All cells were maintained in tissue culture flasks in 5% CO2/95% air at 37°C in a humidified incubator and were routinely passaged at confluence. For the in vivo experiments, the cells were dispersed with a 0.05% solution of trypsin/EDTA (Invitrogen), washed with phosphate-buffered saline (PBS), and adjusted to the final concentration in PBS.
Cellular Labeling
Cell labeling using the lipophilic tracer DiI (Molecular Probes, Eugene, OR, http://probes.invitrogen.com) was performed for 30 minutes according to the manufacturer's protocol. In vivo tracking of the human neural stem cell line HB1.F3 by magnetic resonance (MR) imaging was enabled by labeling the cells with superparamagnetic iron oxide particles (SPIO) as described previously [20]. Briefly, SPIO (25 mg of Fe per milliliter; Micromod, Rostock, Germany, http://www.micromod.de) were added to poly-l-lysine (750 ng/ml; Sigma-Aldrich, Munich, Germany, http://www.sigmaaldrich.com) and mixed with medium at room temperature for 60 minutes.
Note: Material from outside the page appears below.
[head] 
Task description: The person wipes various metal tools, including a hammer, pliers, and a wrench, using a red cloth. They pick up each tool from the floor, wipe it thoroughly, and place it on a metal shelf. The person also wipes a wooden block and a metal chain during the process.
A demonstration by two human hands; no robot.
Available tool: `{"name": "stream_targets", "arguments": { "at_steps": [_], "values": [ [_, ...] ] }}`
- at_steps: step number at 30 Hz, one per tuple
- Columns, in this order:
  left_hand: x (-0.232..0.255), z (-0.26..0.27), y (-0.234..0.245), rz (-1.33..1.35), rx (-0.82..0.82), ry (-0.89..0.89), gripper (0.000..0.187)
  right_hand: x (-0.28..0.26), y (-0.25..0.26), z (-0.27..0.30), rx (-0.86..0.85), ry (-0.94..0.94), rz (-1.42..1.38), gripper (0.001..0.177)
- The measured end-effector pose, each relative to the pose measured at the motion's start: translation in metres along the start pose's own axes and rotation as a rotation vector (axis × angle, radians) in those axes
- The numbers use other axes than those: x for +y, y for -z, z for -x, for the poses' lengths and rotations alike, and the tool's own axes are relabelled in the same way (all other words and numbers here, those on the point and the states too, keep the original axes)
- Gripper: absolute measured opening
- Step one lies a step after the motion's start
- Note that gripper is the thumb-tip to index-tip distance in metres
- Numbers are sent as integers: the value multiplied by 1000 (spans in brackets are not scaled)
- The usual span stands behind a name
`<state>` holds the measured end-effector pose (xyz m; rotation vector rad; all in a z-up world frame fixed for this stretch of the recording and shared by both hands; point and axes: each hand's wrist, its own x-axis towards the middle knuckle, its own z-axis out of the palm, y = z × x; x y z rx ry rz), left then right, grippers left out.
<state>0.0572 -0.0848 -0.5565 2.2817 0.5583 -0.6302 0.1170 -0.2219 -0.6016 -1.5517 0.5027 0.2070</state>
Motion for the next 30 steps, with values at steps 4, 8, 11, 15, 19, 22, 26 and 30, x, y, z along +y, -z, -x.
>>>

The medium of cultured HB1.F3 cells was then replaced with the freshly prepared labeling solution and incubated for 24 hours. Cellular internalization of SPIO particles was confirmed prior to intranasal application by Prussian blue staining, and possible cytotoxic effects were excluded by a cell viability assay (data not shown).
In Vivo Studies
All animal experiments were performed in accordance with federal and institutional guidelines and approved by the Institutional Animal Care and Use Committee of the University of Hamburg. Orthotopic glioblastoma xenografts were established in 4- to 6-week-old male NMRI-nu/nu or C57BL/6 mice (Charles River Laboratories, Sulzfeld, Germany, http://www.criver.com). Mice were anesthetized (100 mg/kg ketamine and 5 mg/kg xylazine) and received a stereotactically guided injection of human glioblastoma cells (4.5 × 104 NCE-G55T2 or 2 × 105 U87) or murine glioma cells (1.4 × 105 Gl261) into the right forebrain (2 mm lateral and 1 mm anterior to bregma, at a 2.5 mm depth from the skull surface). Ten days after tumor cell injection mice received DiI-labeled NSPCs, HB1.F3 cells or human fibroblasts, NSPCs-eGFP or SPIO-loaded HB1.F3 cells via intranasal application. Mice without glioma xenografts served as controls and received the cells at the same time point. Intranasal administration of cells was performed without anesthesia. Mice received alternate applications (left and right), twice for each nostril, of 2 μl drops (8 μl total) containing cell suspension at the opening of the nostrils, allowing the animal to sniff the cell suspension into the nasal cavity. At the end of each experiment animals were sacrificed by CO2 inhalation. Brain, spleen, liver, lung, nasal mucosa, and trigeminal nerves were removed, embedded in optimal cutting temperature (OCT) medium, and stored at −80°C until being further processed for histological analysis.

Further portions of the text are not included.